Perhaps the most remarkable evidence comes from neuroimaging. During retrieval of episodic memory, distributed regions of the brain's default mode network are activated. The various regions contribute to a complex integrative process that has been called scene construction. During imaginal prospection, this very same set of regions is activated, suggesting that highly similar scene construction processes are engaged (Buckner & Carroll, 2007; Hassabis & Maguire, 2007; Schacter & Addis, 2007; Schacter et al., 2007; Spreng & Grady, 2010; Suddendorf & Corballis, 2007). There appears to be an important difference, however. Imagined scenes can't simply be replays or attempts at replaying what happened before. Rather, one must engage in additional activity to recombine elements from prior episodes. The persons, things, and places from episodic memories are the raw materials from which entirely new, never-experienced scenes are generated.
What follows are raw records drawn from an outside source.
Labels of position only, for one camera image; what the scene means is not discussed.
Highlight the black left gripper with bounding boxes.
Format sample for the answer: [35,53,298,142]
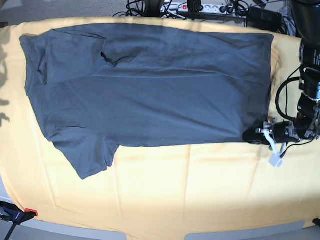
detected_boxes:
[242,118,298,146]

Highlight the blue-grey T-shirt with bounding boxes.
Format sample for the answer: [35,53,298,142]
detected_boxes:
[19,23,274,179]

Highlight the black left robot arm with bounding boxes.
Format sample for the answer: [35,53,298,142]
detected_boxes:
[242,0,320,146]

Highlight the grey plastic plate right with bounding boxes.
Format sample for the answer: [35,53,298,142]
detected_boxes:
[184,221,305,240]

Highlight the grey plastic plate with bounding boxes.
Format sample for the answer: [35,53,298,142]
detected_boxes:
[184,221,305,240]
[14,221,127,240]

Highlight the yellow table cloth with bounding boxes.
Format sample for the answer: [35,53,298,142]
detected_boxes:
[0,17,320,240]

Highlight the black clamp right edge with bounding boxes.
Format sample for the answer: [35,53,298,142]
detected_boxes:
[312,218,320,227]

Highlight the black power adapter box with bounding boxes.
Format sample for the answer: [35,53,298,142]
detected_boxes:
[247,7,282,26]

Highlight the white power strip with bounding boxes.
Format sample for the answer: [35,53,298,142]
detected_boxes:
[160,0,249,20]

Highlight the grey plastic plate left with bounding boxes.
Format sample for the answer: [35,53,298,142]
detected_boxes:
[14,221,127,240]

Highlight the blue red-tipped clamp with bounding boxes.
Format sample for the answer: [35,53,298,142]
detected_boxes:
[0,201,39,240]

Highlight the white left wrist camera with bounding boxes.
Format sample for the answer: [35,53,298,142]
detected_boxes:
[262,129,286,168]

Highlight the tangled black cables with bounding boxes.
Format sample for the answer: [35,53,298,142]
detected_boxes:
[112,0,191,20]

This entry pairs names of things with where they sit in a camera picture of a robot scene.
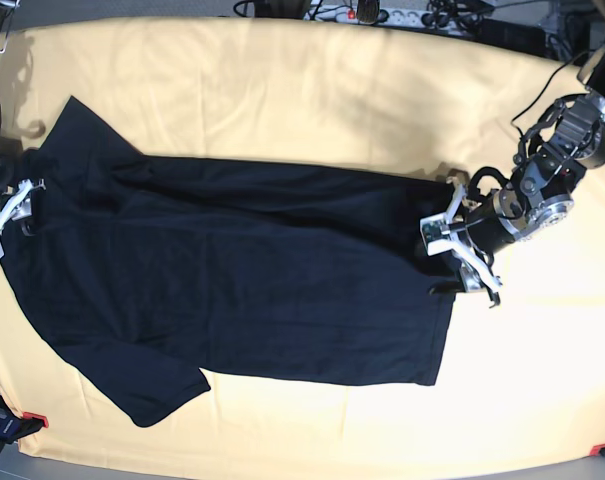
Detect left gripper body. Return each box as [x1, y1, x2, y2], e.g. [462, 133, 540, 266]
[466, 169, 527, 260]

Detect dark navy T-shirt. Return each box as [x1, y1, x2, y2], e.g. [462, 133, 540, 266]
[1, 99, 454, 427]

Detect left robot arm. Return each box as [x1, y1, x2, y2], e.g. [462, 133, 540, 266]
[420, 42, 605, 305]

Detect yellow table cloth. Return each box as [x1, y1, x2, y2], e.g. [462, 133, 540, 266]
[0, 18, 605, 479]

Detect black box on floor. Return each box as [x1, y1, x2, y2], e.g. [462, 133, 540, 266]
[474, 19, 547, 57]

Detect white power strip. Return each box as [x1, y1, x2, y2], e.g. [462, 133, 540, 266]
[304, 3, 433, 29]

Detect left red-black table clamp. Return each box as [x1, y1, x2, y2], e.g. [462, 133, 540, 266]
[0, 396, 49, 455]

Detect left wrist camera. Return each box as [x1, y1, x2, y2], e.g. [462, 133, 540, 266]
[419, 213, 453, 256]

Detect black cables on floor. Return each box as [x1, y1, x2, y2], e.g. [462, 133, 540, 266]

Donna Addis, Daniel Schacter, and their colleagues examined the neural substrates of this recombination process using fMRI. Before scanning, participants were asked to provide episodic memories of actual experiences that included details about a person, object, and place. During a subsequent fMRI scan, they were instructed to either (a) recall events that had actually occurred; or (b) imagine a novel scene in which the person, object, and place from separate prior episodes had to be recombined. Consistent with the idea that episodic memory and imagination draw on a common brain network, default network regions were activated in both conditions.
Several regions, especially the anterior hippocampus, were more vigorously activated during imagined scenarios, suggesting they are the substrates for the recombination process (see also Gaesser, Spreng, McLelland, Addis, & Schacter, 2013). Given the anterior hippocampus's role in relational memory noted earlier, it is possible that during imaginative prospection existing links between persons, places, and times are broken and new links are temporarily formed. Thus a person regularly located in one context is "unlinked" from it and instead placed in a different context at a different time. Through this unlinking process, the elements in existing memories could provide the "ingredients" to construct an unlimited array of novel scenarios.
Let us return to the massive reuse view. Notice that it requires that the brain be outfitted with a mechanism to generate detailed senso- rily rich prospective episodes that represent what would be the case were the person to undertake various candidate actions. Only then will affective systems have something concrete and detailed enough that they can target, thus delivering up emotional evaluations of these episodes. There is now abundant evidence that the brain does in fact have the machinery required by the massive reuse view.